Central retinal artery occlusion
Background
- Abbreviation: CRAO
- The first branch of internal carotid artery is the ophthalmic artery
- More common in the elderly with carotid artery disease
- Restoration of blood flow within 100min may lead to complete recovery
- Occlusion >240min leads to irreversible damage
- 5-10% of CRAO is associated with giant cell arteritis[1]
Etiology
- Embolism
- Thrombosis
- Temporal Arteritis
- Vasculitis
- Sickle Cell Disease
- Trauma
- Vasospasm (migraine)
- Glaucoma
- Low retinal blood flow (carotid stenosis or hypotension)
Clinical Features
- Sudden, painless, monocular vision loss
- Often preceded by episodes of amaurosis fugax
- APD
Fundoscopy
- Pale retina, cherry red macula
- Boxcar segmentation of blood column
- Cherry red spot
- Macula is thinnest portion of retina
- Intact underlying choroidal circulation remains visible through this section
- Macular area maintains normal color (red) versus surrounding ischemic, pale retina due to differing blood supplies
Differential Diagnosis
Acute Vision Loss (Noninflamed)
- Painful
- Arteritic anterior ischemic optic neuropathy
- Optic neuritis
- Temporal arteritis†
- Painless
- Amaurosis fugax
- Central retinal artery occlusion (CRAO)†
- Central retinal vein occlusion (CRVO)†
- High altitude retinopathy
- Open-angle glaucoma
- Posterior reversible encephalopathy syndrome (PRES)
- Retinal detachment†
- Stroke†
- Vitreous hemorrhage
- Traumatic optic neuropathy (although may have pain from the trauma)
†Emergent Diagnosis
Evaluation
- Etiology work-up
- ESR and CRP
- Carotid US
- ECG
- Echocardiography for embolus or atrial shunt
- CBC, coags, ANA, syphilis
Management
- Consult ophtho with goals for reducing intraocular pressure, dislodging the embolus or increasing arterial flow
- Start high dose systemic corticosteroids if high ESR/CRP (especially high CRP) and sudden vision loss
- Median starting PO prednisone 80mg/day, with 40% of patients on > 100mg/day
- Treat until BOTH ESR and CRP stabilize (~2-3 wks)[2]
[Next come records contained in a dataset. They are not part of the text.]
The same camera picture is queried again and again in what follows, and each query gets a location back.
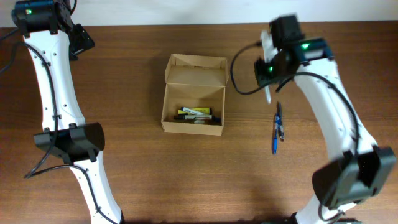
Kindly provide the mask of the yellow highlighter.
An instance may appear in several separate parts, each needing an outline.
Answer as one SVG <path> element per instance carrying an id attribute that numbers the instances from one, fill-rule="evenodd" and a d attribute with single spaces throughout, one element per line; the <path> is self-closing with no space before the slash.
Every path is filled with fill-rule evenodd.
<path id="1" fill-rule="evenodd" d="M 186 108 L 181 107 L 177 110 L 177 114 L 196 114 L 196 115 L 212 115 L 213 111 L 211 108 Z"/>

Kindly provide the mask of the brown cardboard box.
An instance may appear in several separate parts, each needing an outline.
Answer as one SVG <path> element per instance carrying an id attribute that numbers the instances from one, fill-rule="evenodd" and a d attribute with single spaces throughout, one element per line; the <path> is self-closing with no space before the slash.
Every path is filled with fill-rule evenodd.
<path id="1" fill-rule="evenodd" d="M 224 57 L 172 54 L 165 69 L 161 123 L 166 133 L 220 136 L 224 129 L 228 61 Z M 209 108 L 202 124 L 177 119 L 181 108 Z"/>

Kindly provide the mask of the black whiteboard marker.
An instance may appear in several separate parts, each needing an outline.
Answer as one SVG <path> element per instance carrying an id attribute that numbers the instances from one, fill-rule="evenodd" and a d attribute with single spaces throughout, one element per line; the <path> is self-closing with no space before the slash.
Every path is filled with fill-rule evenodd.
<path id="1" fill-rule="evenodd" d="M 178 114 L 174 116 L 175 120 L 212 120 L 213 116 L 204 114 L 204 115 L 196 115 L 196 114 Z"/>

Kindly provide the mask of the blue whiteboard marker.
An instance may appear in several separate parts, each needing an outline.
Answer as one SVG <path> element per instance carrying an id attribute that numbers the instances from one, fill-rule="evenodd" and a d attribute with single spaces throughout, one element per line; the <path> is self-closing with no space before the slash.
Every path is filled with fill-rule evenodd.
<path id="1" fill-rule="evenodd" d="M 213 115 L 213 110 L 210 107 L 205 108 L 187 108 L 181 107 L 177 111 L 178 115 L 193 116 L 194 119 L 210 119 L 214 122 L 220 123 L 221 119 Z"/>

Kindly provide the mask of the black sharpie marker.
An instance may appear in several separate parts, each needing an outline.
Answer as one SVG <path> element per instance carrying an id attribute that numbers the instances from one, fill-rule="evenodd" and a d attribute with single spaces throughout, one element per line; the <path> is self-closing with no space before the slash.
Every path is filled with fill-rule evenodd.
<path id="1" fill-rule="evenodd" d="M 270 93 L 270 89 L 269 89 L 268 86 L 264 87 L 264 93 L 265 93 L 265 96 L 266 96 L 267 103 L 271 104 L 272 98 L 271 98 L 271 93 Z"/>

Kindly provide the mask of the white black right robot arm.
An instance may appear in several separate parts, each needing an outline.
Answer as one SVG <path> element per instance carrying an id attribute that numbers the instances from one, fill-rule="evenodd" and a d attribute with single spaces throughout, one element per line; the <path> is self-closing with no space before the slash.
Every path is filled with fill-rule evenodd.
<path id="1" fill-rule="evenodd" d="M 396 156 L 390 147 L 379 147 L 363 126 L 325 39 L 306 39 L 297 17 L 289 15 L 270 23 L 261 45 L 264 59 L 255 63 L 258 85 L 295 82 L 321 127 L 330 160 L 312 175 L 312 199 L 288 222 L 335 223 L 380 193 Z"/>

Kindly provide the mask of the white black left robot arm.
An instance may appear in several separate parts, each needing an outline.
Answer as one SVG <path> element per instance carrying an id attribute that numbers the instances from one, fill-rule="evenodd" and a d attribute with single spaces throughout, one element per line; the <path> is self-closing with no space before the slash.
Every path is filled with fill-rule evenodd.
<path id="1" fill-rule="evenodd" d="M 26 178 L 69 169 L 92 223 L 124 223 L 104 168 L 103 128 L 86 123 L 73 86 L 70 61 L 95 45 L 83 26 L 72 21 L 74 10 L 70 1 L 18 1 L 11 12 L 24 39 L 21 44 L 32 57 L 42 101 L 42 132 L 34 135 L 34 143 L 45 154 Z M 50 155 L 62 165 L 41 169 Z"/>
No evidence supporting or refuting the following treatments: [3]
- Ocular massage
- Intermittent direct digital pressure applied through closed eyelid x 10-15 sec with rapid release to create pressure gradient to dislodge embolism
- Timolol ophthalmic 0.5% to decrease intraocular pressure
- Alternative acetazolamide 500mg IV or PO[4]
- Increase PCO2 leading to retinal artery vasodilation/increased retinal blood flow
- Rebreathe into paper bag x10 min q hr
- Inhale 95% O2 and 5% CO2 (Carbogen)[5]
- Anterior chamber paracentesis
- Causes acute drop in IOP to dislodge embolism
- Intraarterial fibrinolysis or low dose systemic thrombolytics[6][7]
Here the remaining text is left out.